A typical attack campaign begins with spam emails, such as tax notifications, invoices, and fake delivery notifications, with attachments booby-trapped with Upatre. When the recipient opens the file, the downloader fetches Dyre to infect the victim's machine.
Despite its rapid evolution, the gang behind Dyre has consistently targeted high-value targets. On top of day-to-day wire fraud, a dedicated team focuses on corporate bank accounts and extremely high value transfers, which can start at $500,000 and go up as high as $1.5 million. Impacted organizations include pharmaceuticals, oil and gas, and manufacturing. Dyre is currently the second most prolific Trojan used in cybercrime, after Neverquest, a widely-used commercial malware, according to IBM data.
"This is definitely not what we see with commercial malware like Zeus, in every variation of it, nor with shared code like Bugat and Dridex, or even advanced leaked codes like Tinba and Neverquest," IBM Security said.
Dyre is interesting from a technical standpoint, but researchers focused much of its analysis on the gang behind the operation. The closed group developed Dyre internally and has kept it for its own use. The group doesn't appear to exchange information on underground forums, share knowledge, ask questions, or offer the malware for sale. From its infrastructure scheme, to the manpower, to the knowledge of banking websites and authentication schemes, this group is resource backed, experienced, and savvy, IBM security said.

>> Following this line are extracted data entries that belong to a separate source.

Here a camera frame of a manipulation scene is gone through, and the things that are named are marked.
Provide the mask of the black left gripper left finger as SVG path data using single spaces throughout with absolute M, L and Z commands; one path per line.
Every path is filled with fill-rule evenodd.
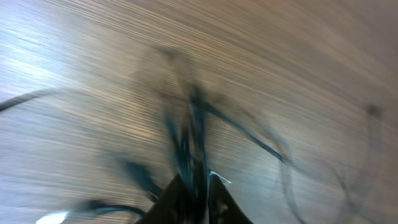
M 137 224 L 188 224 L 194 221 L 194 204 L 187 186 L 176 175 L 158 201 Z

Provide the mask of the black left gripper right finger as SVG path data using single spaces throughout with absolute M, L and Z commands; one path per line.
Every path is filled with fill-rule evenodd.
M 208 213 L 209 224 L 252 224 L 216 174 L 210 174 Z

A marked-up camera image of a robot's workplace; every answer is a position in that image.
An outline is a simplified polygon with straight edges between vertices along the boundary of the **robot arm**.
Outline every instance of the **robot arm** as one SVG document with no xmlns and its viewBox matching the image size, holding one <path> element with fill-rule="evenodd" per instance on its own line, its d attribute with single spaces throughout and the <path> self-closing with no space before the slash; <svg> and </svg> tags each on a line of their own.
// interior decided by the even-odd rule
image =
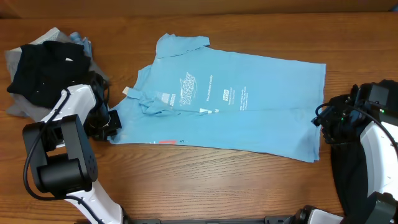
<svg viewBox="0 0 398 224">
<path fill-rule="evenodd" d="M 129 221 L 128 216 L 97 180 L 98 166 L 87 138 L 94 136 L 106 140 L 121 128 L 117 112 L 108 111 L 102 87 L 100 83 L 91 82 L 90 85 L 70 86 L 69 93 L 63 90 L 55 109 L 41 122 L 28 124 L 23 137 L 29 153 L 44 123 L 48 123 L 30 160 L 34 183 L 41 192 L 50 192 L 58 198 L 68 197 L 65 200 L 76 206 L 91 223 L 98 222 L 81 203 L 69 199 L 70 196 L 81 198 L 103 223 L 125 224 Z M 62 109 L 50 120 L 68 94 Z M 66 154 L 47 155 L 47 152 L 64 146 Z"/>
<path fill-rule="evenodd" d="M 373 200 L 374 194 L 383 200 L 387 200 L 385 195 L 388 195 L 391 198 L 388 200 L 396 207 L 398 145 L 394 139 L 398 138 L 397 95 L 398 83 L 392 80 L 360 87 L 354 85 L 349 95 L 336 96 L 319 106 L 317 111 L 322 106 L 327 108 L 320 114 L 317 112 L 312 121 L 315 126 L 323 126 L 325 141 L 331 145 L 338 196 L 345 213 L 356 219 L 350 223 L 370 222 L 360 218 L 371 211 L 358 209 Z M 394 217 L 395 209 L 389 212 L 392 212 L 390 217 Z M 382 223 L 375 219 L 372 222 Z"/>
</svg>

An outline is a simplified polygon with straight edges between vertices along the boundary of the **shirt logo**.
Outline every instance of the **shirt logo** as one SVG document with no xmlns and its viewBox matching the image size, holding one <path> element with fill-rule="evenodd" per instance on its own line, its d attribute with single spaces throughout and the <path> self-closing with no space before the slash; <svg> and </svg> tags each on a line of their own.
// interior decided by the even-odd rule
<svg viewBox="0 0 398 224">
<path fill-rule="evenodd" d="M 197 92 L 197 81 L 196 78 L 187 72 L 184 80 L 180 78 L 181 92 L 180 92 L 180 104 L 191 105 L 192 98 L 195 97 Z"/>
<path fill-rule="evenodd" d="M 229 90 L 224 90 L 223 100 L 228 101 L 229 99 Z"/>
</svg>

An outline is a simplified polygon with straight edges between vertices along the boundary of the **black cable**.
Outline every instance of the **black cable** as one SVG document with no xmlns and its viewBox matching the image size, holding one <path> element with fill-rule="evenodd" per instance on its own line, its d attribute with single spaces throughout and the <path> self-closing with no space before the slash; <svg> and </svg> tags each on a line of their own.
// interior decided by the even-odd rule
<svg viewBox="0 0 398 224">
<path fill-rule="evenodd" d="M 396 152 L 398 153 L 398 144 L 397 144 L 397 142 L 396 142 L 396 141 L 394 140 L 394 138 L 391 136 L 390 132 L 389 132 L 389 131 L 388 131 L 376 118 L 373 118 L 373 117 L 372 117 L 370 114 L 368 114 L 367 112 L 365 112 L 365 111 L 363 111 L 363 110 L 361 110 L 361 109 L 355 108 L 354 106 L 347 105 L 347 107 L 350 108 L 350 109 L 352 109 L 352 110 L 356 110 L 356 111 L 360 112 L 361 114 L 367 116 L 369 119 L 373 120 L 373 122 L 375 122 L 375 123 L 384 131 L 384 133 L 385 133 L 385 134 L 387 135 L 387 137 L 390 139 L 391 144 L 392 144 L 392 145 L 394 146 L 394 148 L 396 149 Z"/>
<path fill-rule="evenodd" d="M 36 149 L 37 144 L 39 143 L 40 139 L 42 138 L 44 132 L 47 130 L 49 124 L 51 123 L 51 121 L 54 120 L 54 118 L 59 114 L 59 111 L 62 110 L 63 106 L 65 106 L 65 104 L 67 103 L 67 101 L 69 100 L 70 97 L 70 92 L 69 90 L 66 88 L 65 91 L 67 92 L 67 96 L 66 98 L 62 101 L 61 105 L 54 110 L 54 114 L 50 117 L 50 119 L 43 125 L 43 128 L 40 130 L 40 133 L 37 135 L 37 137 L 35 138 L 32 147 L 30 147 L 30 151 L 28 153 L 28 156 L 26 157 L 25 160 L 25 165 L 24 165 L 24 185 L 25 185 L 25 189 L 26 191 L 30 194 L 30 196 L 32 196 L 33 198 L 36 198 L 37 200 L 43 200 L 43 201 L 55 201 L 55 200 L 62 200 L 62 199 L 72 199 L 72 200 L 76 200 L 78 203 L 82 204 L 87 211 L 90 213 L 90 215 L 100 224 L 103 224 L 103 222 L 95 215 L 95 213 L 92 211 L 92 209 L 86 204 L 86 202 L 83 201 L 83 199 L 75 197 L 75 196 L 65 196 L 63 198 L 58 198 L 58 197 L 42 197 L 37 195 L 35 192 L 33 192 L 33 190 L 29 187 L 29 183 L 27 180 L 27 170 L 29 168 L 29 164 L 30 164 L 30 160 L 32 159 L 32 155 L 34 150 Z"/>
<path fill-rule="evenodd" d="M 317 116 L 319 116 L 318 110 L 319 110 L 320 108 L 324 107 L 324 106 L 329 106 L 329 105 L 330 105 L 329 103 L 322 103 L 321 105 L 319 105 L 319 106 L 315 109 L 315 114 L 316 114 Z"/>
</svg>

"The cybercrime gang behind Dyre is certainly not composed of amateurs," the blog post noted.
The team appears to be highly organized. The overall botnet is divided into sections, campaigns are marked by the date they are launched, and different malware builds are associated with each region. There are individuals assigned to each region who work on regular shifts throughout the week. A special team executes the social engineering attacks, paying attention to the language and accent when making fraudulent telephone calls.
Banks should alert their customers and refresh the online banking security sections on their websites, IBM Security recommended. Customers should report suspicious emails and calls immediately.